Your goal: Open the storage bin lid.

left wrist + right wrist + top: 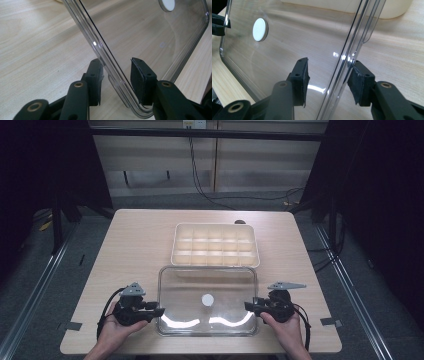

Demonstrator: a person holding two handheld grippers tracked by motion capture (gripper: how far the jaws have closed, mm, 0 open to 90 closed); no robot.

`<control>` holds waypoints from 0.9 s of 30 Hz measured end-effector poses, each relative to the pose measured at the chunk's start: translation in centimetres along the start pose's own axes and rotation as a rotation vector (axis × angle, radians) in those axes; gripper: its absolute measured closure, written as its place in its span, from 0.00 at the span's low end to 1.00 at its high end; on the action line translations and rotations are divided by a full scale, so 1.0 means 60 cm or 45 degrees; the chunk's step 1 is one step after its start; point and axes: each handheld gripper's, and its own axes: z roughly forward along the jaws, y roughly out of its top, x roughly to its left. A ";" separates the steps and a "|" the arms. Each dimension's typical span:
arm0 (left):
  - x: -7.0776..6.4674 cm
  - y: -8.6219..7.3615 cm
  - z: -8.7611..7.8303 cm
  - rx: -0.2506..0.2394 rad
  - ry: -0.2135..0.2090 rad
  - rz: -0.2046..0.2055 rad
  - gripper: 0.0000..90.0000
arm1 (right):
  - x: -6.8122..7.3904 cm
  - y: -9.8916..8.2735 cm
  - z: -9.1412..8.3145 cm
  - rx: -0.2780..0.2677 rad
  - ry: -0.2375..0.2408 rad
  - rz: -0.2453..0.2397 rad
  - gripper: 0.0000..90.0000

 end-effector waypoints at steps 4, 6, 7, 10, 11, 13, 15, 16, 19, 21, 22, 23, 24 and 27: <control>0.001 0.000 0.003 0.015 0.005 0.000 0.68 | -0.002 -0.001 0.005 0.017 -0.005 0.003 0.57; 0.002 0.000 0.005 0.027 -0.001 -0.001 0.67 | -0.003 -0.002 0.007 0.024 -0.005 0.000 0.56; 0.002 -0.001 0.006 0.029 0.003 -0.003 0.67 | -0.003 -0.002 0.007 0.030 -0.008 0.002 0.55; 0.003 -0.002 0.012 0.043 0.001 -0.008 0.66 | -0.004 -0.004 0.012 0.051 -0.035 -0.001 0.52; 0.005 -0.002 0.013 0.058 -0.010 -0.008 0.65 | -0.004 -0.005 0.014 0.060 -0.046 -0.009 0.51; 0.006 -0.002 0.016 0.051 -0.014 -0.019 0.65 | -0.006 -0.006 0.016 0.065 -0.048 0.005 0.51; 0.007 -0.002 0.016 0.052 -0.021 -0.019 0.65 | -0.006 -0.006 0.016 0.064 -0.048 0.003 0.51; 0.008 -0.001 0.016 0.050 -0.018 -0.019 0.65 | -0.006 -0.006 0.017 0.063 -0.046 0.004 0.50; 0.008 -0.001 0.017 0.050 -0.014 -0.019 0.64 | -0.006 -0.007 0.018 0.061 -0.046 0.002 0.49; 0.006 -0.001 0.020 0.053 -0.014 -0.019 0.63 | -0.006 -0.008 0.020 0.063 -0.051 -0.004 0.47; 0.006 -0.001 0.020 0.056 -0.011 -0.016 0.63 | -0.005 -0.008 0.021 0.067 -0.053 -0.002 0.45; 0.006 0.000 0.021 0.069 -0.017 -0.015 0.62 | -0.005 -0.009 0.022 0.070 -0.061 -0.003 0.44; 0.006 0.000 0.022 0.070 -0.019 -0.014 0.61 | -0.005 -0.009 0.024 0.073 -0.064 -0.002 0.44; 0.006 0.000 0.022 0.072 -0.020 -0.010 0.61 | -0.006 -0.010 0.025 0.073 -0.064 -0.004 0.43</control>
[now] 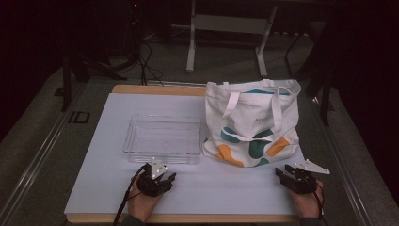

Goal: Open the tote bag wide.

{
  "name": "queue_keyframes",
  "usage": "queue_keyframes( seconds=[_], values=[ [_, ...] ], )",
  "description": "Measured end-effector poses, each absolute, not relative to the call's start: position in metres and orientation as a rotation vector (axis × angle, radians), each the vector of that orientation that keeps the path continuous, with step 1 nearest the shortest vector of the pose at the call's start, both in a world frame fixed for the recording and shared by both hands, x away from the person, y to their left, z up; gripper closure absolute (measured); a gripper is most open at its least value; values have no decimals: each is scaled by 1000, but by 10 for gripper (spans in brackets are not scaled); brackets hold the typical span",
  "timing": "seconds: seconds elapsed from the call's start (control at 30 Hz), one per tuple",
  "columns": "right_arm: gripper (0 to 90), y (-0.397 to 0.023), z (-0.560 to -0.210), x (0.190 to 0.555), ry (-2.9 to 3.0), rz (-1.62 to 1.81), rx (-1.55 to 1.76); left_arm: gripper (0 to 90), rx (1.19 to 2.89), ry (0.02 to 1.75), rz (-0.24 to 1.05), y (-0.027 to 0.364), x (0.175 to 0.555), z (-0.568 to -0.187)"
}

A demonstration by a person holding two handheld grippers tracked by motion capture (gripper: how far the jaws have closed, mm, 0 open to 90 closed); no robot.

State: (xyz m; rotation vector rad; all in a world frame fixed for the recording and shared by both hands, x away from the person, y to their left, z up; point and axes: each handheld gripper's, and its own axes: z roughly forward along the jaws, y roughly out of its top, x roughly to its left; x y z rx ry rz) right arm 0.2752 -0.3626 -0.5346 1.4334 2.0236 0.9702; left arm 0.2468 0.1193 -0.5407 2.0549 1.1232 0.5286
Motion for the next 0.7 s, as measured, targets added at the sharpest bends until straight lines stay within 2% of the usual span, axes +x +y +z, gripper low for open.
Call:
queue_keyframes(
  seconds=[0.7],
  values=[
    [553, -360, -534, 273, 2034, 964, 1403, 553, 2062, 1105, 476, 120, 248, -541]
  ],
)
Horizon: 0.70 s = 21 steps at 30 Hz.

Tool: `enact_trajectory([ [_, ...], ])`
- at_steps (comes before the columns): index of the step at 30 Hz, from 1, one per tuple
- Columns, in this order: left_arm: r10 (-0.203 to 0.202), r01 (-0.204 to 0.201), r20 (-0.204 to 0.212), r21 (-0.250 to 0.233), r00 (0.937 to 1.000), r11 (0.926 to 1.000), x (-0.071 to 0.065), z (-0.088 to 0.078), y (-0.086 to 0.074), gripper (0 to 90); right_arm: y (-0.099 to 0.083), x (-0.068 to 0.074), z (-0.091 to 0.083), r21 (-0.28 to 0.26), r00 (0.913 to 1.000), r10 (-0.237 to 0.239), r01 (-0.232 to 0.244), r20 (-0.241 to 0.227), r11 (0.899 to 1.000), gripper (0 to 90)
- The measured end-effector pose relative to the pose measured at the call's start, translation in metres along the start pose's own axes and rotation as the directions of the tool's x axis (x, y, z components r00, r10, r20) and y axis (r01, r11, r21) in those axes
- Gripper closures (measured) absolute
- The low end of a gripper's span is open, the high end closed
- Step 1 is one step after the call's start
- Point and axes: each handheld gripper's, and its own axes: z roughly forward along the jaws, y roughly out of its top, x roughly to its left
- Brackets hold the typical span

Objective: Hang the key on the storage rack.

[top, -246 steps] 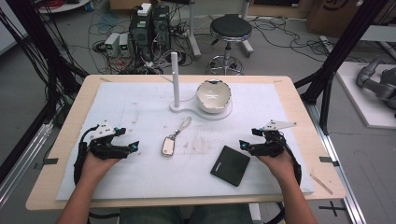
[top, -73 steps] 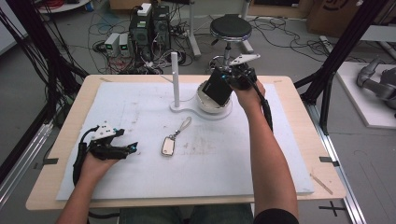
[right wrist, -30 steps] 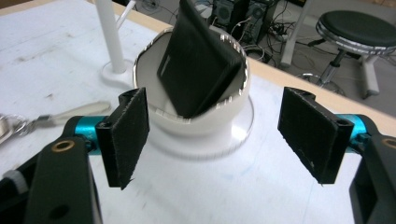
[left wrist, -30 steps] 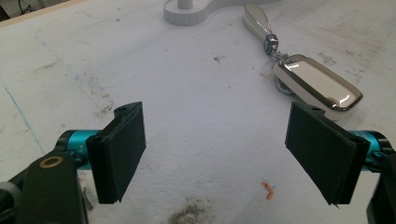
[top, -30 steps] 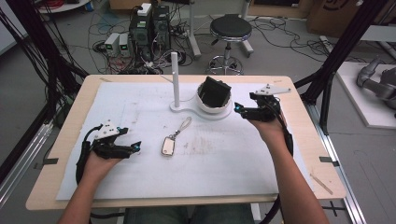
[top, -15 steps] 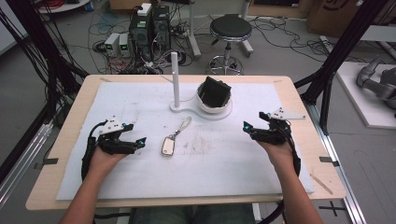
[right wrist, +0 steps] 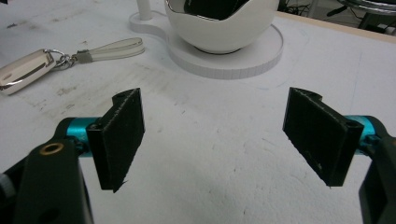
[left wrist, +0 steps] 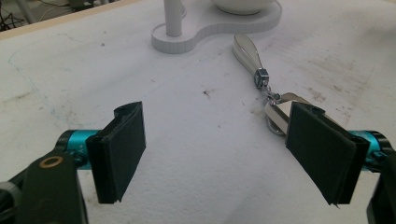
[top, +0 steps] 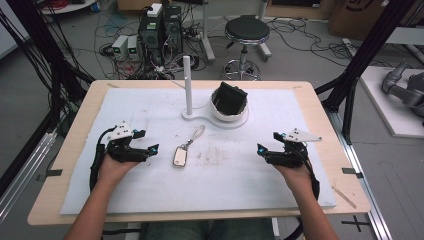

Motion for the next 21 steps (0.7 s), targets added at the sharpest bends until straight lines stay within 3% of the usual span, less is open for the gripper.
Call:
enact_trajectory([
  [8, 0.006, -0.006, 0.013, 0.013, 0.9999, 0.9999, -0.002, 0.009, 0.004, 20.2, -0.004, 0.002, 0.003, 0.041, 0.9994, -0.033, 0.033, 0.004, 0.999, 21.1],
  [14, 0.022, -0.023, 0.024, 0.033, 0.9995, 0.9992, -0.008, 0.015, 0.007, 20.2, -0.004, 0.000, 0.004, 0.057, 0.9998, -0.017, 0.017, 0.007, 0.998, 21.0],
  [21, -0.001, 0.000, 0.023, 0.029, 0.9997, 0.9996, -0.013, 0.024, 0.012, 20.2, -0.005, -0.004, 0.006, 0.064, 0.9999, -0.010, 0.010, 0.006, 0.998, 21.0],
])
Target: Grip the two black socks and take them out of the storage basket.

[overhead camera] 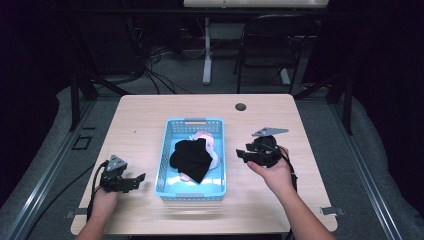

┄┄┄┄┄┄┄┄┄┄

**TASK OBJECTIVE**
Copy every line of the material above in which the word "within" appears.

**RESULT**
Motion for the next 0.7 s, as measured, targets added at the sharpest bends until straight lines stay within 2% of the usual span, axes +x +y +z, gripper low for open.
Motion for the next 21 steps (0.7 s), targets added at the sharpest bends until straight lines stay within 3% of the usual span, less is open for the gripper.

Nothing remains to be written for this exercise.